• logo nu online
Home Nasional Warta Sejarah Khutbah Taushiyah Kuluwung Ubudiyah Daerah Keislaman Syariah Obituari Risalah Doa Tokoh Tauhid Profil Hikmah Opini Wawancara PWNU Ngalogat Ekonomi Lainnya
Kamis, 25 April 2024

Kuluwung

Ziarahi Makam Syekh Abdul Muhyi Pamijahan, Ansor Pangandaran Cerita Keberkahan Wali

Ziarahi Makam Syekh Abdul Muhyi Pamijahan, Ansor Pangandaran Cerita Keberkahan Wali
Ansor Pangandaran Ziarah ke Makam Syekh Abdul Muhyi Pamijahan
Ansor Pangandaran Ziarah ke Makam Syekh Abdul Muhyi Pamijahan

Oleh: Fahmi Muhammad
Beberapa waktu yang lalu saya dan sahabat-sahabat ansor berziarah ke makam waliyulloh Syekh Abdul Muhyi Pamijahan, perjalanan ditempuh kurang lebih sekitar 3 jam dari Pangandaran melalui jalur selatan.
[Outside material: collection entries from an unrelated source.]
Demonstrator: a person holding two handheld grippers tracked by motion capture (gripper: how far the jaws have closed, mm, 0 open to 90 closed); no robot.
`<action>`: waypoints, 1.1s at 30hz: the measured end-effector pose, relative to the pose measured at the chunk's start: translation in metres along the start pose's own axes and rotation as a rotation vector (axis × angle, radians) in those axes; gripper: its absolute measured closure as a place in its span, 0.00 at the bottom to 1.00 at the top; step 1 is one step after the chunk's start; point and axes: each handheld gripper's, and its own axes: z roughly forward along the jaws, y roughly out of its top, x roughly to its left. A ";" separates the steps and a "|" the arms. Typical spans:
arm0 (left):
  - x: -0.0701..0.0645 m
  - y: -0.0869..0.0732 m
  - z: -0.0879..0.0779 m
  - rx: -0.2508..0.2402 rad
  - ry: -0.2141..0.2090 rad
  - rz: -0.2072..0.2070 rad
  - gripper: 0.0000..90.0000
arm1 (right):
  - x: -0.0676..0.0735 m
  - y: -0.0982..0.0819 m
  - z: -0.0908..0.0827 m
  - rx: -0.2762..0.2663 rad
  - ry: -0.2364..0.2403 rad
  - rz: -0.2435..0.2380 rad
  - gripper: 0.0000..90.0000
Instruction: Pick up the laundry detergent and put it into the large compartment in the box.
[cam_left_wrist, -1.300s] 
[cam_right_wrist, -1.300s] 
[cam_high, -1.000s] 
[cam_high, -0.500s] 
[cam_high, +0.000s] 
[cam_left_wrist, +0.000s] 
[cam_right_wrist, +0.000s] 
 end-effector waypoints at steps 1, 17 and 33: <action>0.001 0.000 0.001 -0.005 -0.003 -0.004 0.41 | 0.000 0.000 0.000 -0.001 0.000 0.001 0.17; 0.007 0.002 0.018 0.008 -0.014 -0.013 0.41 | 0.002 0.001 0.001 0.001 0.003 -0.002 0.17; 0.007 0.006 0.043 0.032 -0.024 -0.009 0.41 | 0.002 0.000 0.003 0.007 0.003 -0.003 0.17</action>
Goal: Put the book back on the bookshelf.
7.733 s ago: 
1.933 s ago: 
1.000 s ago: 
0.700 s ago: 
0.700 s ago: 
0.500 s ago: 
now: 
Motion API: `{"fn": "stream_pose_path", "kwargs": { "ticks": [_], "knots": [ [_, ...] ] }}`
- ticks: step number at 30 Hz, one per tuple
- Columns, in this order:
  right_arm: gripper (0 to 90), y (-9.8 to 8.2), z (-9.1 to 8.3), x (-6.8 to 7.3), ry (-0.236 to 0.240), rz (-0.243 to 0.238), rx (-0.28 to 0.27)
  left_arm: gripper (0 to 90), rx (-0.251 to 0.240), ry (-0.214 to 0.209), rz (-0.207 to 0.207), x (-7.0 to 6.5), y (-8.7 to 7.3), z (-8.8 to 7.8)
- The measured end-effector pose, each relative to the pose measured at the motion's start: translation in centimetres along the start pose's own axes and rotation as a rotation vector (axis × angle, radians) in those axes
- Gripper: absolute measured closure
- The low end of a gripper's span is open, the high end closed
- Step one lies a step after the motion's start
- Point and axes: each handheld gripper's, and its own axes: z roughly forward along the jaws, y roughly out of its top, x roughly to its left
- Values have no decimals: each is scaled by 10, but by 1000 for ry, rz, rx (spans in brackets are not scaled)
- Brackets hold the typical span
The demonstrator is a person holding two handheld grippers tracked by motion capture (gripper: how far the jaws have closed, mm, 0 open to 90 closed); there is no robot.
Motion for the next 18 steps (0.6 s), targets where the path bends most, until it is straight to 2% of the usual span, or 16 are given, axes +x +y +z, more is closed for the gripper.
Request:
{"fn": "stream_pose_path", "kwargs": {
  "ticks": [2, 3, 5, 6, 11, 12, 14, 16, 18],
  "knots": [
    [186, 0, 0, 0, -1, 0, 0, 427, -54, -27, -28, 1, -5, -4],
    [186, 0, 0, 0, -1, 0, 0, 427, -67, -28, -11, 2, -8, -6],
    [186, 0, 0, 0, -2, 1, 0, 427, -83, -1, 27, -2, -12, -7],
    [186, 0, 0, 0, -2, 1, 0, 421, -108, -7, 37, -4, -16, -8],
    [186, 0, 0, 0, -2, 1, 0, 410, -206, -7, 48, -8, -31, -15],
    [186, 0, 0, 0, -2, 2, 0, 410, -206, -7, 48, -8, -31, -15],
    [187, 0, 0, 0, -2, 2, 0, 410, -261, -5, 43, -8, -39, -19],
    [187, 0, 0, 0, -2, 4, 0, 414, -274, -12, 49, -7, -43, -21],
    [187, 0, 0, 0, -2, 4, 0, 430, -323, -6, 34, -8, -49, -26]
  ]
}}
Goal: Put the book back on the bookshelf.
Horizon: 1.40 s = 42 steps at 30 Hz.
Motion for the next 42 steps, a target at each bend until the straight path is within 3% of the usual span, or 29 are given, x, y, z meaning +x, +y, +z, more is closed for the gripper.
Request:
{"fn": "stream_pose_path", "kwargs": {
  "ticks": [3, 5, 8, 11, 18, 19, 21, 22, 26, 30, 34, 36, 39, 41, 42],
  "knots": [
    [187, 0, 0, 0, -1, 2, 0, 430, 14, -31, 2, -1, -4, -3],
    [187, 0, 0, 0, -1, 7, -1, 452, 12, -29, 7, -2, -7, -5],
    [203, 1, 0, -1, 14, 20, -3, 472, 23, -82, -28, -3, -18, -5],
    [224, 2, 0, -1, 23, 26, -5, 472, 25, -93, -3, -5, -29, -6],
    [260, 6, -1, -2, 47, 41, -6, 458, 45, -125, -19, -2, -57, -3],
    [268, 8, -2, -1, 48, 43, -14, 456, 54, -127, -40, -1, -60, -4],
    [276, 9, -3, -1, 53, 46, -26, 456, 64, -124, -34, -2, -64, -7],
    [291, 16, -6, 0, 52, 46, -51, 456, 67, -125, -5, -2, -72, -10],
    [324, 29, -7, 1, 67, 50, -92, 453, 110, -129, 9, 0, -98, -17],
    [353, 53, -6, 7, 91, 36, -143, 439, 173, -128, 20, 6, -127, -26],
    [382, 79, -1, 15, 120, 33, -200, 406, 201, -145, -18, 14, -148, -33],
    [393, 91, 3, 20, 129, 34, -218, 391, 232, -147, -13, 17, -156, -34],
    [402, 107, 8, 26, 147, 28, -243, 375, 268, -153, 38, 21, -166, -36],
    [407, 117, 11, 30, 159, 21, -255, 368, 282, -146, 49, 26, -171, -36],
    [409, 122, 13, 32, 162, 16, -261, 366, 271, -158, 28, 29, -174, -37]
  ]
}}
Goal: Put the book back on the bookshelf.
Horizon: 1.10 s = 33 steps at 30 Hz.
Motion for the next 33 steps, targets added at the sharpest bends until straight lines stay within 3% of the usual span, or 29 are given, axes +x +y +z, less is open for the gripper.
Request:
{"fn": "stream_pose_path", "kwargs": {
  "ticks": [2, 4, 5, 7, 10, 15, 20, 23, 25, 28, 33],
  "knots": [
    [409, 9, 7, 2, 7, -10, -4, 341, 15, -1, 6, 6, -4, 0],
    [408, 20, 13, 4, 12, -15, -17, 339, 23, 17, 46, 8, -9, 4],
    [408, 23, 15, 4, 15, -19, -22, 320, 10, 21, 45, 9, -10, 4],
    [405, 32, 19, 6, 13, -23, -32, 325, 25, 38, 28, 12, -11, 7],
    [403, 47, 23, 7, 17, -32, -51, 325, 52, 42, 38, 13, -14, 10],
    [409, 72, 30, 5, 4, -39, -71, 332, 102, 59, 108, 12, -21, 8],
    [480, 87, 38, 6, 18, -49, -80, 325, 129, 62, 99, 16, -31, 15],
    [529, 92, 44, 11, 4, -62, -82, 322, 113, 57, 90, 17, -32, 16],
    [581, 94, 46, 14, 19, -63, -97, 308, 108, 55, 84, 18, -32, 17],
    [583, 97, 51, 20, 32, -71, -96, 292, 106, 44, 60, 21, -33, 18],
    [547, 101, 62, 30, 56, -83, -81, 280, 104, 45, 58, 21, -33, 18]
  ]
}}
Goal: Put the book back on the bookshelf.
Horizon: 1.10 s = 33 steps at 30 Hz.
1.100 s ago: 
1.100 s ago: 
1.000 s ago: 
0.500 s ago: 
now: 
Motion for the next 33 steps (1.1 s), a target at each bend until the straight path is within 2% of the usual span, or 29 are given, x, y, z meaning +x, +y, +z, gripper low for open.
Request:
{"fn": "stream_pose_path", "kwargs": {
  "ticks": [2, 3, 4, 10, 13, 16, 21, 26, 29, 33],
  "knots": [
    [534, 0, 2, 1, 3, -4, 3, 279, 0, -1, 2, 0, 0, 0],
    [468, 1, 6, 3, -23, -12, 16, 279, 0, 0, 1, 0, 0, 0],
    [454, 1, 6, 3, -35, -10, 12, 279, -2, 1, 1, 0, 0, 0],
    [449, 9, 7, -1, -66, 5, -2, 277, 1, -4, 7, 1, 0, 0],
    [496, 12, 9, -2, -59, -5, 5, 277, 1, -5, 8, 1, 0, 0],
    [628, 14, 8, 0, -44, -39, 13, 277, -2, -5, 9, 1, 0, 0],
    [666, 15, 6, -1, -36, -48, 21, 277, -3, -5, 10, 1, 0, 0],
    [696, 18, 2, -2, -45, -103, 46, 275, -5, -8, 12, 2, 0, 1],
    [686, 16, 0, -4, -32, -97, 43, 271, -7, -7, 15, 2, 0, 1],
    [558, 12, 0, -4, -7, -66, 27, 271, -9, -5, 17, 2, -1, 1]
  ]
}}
Sesampainya disana kami disambut dengan ratusan bahkan mungkin ribuan lapak dagangan yang berjejer hingga makam, dari mulai makanan hingga souvenir. Masyarakat daerah sana bahkan dari daerah lain banyak menggantungkan hidupnya dari berjualan disekitar makam. Barokah para wali memang tidak hanya dapat dirasakan ketika masih jumeneng, tapi wafatnya pun masih meninggalkan keberkahan, seperti halnya masyarakat Pamijahan yang kecipratan barokahnya Syeikh Abdul Muhyi.

Syekh Muhyi dikenal sebagai penyebar agama Islam di Sunda bagian selatan dan tokoh tarekat Sattariyah. Abdul Muhyi dilahirkan tahun 1650 di Mataram. Mataram di sini ada yang menyebut di Lombok, tetapi ada juga yang menyebut Kerajaan Mataram Islam. Ayahnya bernama Sembah Lebe Wartakusumah, bangsawan Sunda keturunan Raja Galuh Pajajaran yang saat itu bagian dari Kerajaan Mataram Jawa. lbunya bernama Raden Ajeng Tangan Ziah, keturunan bangsawan Mataram yang berjalur sampai ke Syaikh Ainui Yaqin (Sunan Giri l) seperti dilansir dari NU Online Jabar, (08/02).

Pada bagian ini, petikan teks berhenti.